[Start of section]
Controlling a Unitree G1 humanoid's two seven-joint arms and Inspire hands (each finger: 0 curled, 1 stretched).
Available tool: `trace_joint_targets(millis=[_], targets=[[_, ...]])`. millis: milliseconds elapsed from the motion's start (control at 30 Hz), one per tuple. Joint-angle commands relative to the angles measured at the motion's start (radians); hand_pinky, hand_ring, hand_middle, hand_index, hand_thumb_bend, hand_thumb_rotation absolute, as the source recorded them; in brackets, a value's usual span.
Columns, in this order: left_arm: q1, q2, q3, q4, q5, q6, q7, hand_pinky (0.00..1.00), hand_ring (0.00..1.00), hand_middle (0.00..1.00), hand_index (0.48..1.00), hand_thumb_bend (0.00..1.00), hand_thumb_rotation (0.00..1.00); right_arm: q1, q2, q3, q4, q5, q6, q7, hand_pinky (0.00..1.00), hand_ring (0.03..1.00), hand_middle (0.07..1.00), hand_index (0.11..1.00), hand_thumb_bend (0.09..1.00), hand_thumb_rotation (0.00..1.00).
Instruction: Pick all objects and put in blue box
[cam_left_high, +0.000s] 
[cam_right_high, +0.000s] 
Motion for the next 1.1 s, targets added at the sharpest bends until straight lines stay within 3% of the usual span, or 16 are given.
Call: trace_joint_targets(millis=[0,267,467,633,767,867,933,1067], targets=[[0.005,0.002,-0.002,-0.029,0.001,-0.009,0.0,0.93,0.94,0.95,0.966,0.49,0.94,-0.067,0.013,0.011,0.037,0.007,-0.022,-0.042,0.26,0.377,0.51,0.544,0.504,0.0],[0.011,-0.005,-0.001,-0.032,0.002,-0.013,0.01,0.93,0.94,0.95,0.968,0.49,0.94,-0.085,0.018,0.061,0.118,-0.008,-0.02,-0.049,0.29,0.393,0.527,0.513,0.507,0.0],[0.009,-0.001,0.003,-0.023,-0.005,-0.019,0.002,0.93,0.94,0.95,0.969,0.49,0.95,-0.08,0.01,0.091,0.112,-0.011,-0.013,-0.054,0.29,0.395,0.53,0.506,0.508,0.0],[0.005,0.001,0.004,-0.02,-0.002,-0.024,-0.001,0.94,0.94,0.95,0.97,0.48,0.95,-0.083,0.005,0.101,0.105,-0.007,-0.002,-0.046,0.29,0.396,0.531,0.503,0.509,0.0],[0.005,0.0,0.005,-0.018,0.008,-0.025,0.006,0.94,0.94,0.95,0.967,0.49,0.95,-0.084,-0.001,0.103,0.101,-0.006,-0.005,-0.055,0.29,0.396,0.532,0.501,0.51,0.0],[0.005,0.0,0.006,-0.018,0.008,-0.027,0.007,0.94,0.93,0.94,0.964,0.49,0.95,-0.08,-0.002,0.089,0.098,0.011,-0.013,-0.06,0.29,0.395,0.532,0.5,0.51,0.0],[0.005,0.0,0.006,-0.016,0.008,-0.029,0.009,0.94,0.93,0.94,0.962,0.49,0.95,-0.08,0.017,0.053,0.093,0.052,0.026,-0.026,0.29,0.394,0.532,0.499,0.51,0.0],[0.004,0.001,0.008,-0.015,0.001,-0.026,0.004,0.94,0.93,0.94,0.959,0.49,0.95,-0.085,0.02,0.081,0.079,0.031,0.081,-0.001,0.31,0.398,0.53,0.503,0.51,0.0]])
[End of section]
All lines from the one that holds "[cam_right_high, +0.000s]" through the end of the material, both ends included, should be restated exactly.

§ Your solution
[cam_right_high, +0.000s] 
Motion for the next 1.1 s, targets added at the sharpest bends until straight lines stay within 3% of the usual span, or 16 are given.
Call: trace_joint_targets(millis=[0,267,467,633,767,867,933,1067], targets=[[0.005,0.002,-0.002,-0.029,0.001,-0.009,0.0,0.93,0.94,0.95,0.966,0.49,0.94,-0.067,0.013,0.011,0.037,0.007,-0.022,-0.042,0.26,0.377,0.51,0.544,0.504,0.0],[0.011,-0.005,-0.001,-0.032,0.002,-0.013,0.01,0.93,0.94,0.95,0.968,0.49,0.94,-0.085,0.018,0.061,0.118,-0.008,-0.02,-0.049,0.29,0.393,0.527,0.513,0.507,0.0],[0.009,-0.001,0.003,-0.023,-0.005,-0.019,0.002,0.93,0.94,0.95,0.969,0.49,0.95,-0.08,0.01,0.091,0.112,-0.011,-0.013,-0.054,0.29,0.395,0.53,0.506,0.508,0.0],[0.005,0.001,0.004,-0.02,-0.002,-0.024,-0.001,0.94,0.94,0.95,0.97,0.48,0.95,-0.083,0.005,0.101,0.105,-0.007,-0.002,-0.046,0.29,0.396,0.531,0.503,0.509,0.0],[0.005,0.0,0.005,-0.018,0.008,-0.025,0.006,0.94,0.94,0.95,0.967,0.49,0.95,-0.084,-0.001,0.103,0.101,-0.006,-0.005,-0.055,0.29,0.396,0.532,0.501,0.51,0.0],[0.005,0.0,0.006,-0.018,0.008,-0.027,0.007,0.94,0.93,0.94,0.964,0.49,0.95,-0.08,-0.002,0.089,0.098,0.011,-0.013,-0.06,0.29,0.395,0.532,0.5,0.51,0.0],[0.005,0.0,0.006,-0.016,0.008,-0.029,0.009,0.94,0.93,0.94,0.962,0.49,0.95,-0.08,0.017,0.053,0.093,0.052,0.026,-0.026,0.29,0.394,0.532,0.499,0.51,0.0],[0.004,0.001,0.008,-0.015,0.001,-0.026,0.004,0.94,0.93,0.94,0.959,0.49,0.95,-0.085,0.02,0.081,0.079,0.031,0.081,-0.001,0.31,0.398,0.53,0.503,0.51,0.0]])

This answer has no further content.